待って待って。話の内容がまったく読めない……そもそも、殺される?

イタリアって日常的に殺人が起きちゃうような、とんでもない国だったっけ!?いや、まさかそんなはずは……確かに治安はそこまでよくはない気がするけど、旅行会社にパンフレットがあるくらいだから、そんな、ねえ?


座り込んでお腹をさすっている彼をケラケラ笑いながら見下すように立っている男の人は、なんだかこの空間ではとても浮いている感じがした。

髪の毛は白いし、左目の下に模様があるし。


とりあえず目を奪われる感じ。不思議な人だなと思って見ていると、フッと視線を上げてこちらを見てきた。その視線は、鋭い。



「正チャン、この人知り合い?」

「違いますよ。知り合いだったら、あんなにペコペコ頭下げてません」

「ハハッ、そーだよねぇ」


「さっき、ぶつかられてしまって」

「うん見てた」

「あ、そうですか……」


にこっと笑う表情。微笑みには変わりないのかもしれない、けど怖い。思わず目を逸らしてしまった。ドッドッドッと大きくなる鼓動は、この時すでに、あたしに何らかのサインを出していたのだろう。


「ずっと、見てた」

「!?」

「きみ、ひとり?ずいぶん空港にいるけど」

「白蘭さん?」

「あの、えっと……」


「だったら僕と一緒に来ない?」

「え」


カツカツと音を鳴らし近づくと、あたしの顔を覗き込むように見て微笑む笑顔はそのままに、男の人──白蘭さん──と呼ばれる人は、あたしの手をそっと取った。

これはなに?新手のナンパ?
初対面なのに、いきなり一緒に来ないかって、そりゃ自分に自信がなかったら絶対に言えない。

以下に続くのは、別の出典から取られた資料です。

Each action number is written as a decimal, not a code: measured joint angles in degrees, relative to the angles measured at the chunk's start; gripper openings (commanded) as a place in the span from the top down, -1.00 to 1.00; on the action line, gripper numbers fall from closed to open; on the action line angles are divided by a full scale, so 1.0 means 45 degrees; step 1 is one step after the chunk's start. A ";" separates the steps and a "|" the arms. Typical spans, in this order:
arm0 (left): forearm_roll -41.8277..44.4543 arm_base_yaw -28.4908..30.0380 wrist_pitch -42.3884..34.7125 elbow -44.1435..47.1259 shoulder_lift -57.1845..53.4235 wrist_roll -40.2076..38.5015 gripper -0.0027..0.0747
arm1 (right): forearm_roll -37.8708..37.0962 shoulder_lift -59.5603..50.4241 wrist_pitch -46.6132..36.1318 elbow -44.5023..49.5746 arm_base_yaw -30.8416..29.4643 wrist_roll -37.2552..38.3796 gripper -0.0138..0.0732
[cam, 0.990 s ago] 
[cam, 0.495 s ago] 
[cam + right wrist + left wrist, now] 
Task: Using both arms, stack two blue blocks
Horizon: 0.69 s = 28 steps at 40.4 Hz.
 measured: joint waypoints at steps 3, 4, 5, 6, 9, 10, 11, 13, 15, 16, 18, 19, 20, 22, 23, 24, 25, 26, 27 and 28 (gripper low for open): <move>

頭では何か言わなくちゃと考えるのに、言葉が出ない。行きません、なんて言葉くらいすぐ出せるはずなのに。



「よし、じゃあ行こうか」


「え!?」

「白蘭さん一体何を考えて!!」


お腹を痛めていた彼も、この人の行動には至極驚いているようで。もっとも、彼にこの人を止める術はなさそうだし、あたし自身、戸惑うくらいにこの人を拒否する気持ちがなかった。



「僕は白蘭。きみは?」

「……優奈。岸本優奈」



「──よろしく、優奈チャン」



あたしの手を引いて歩き出すこの人が、今どんな表情をしているのかなんてわからない。

ただ、不思議な雰囲気を見に纏った白蘭さんという人、両親が見つからなくて困惑していたその気持ちすら忘れさせてしまうほどで、今この時点で、少なからずあたしは安心していた。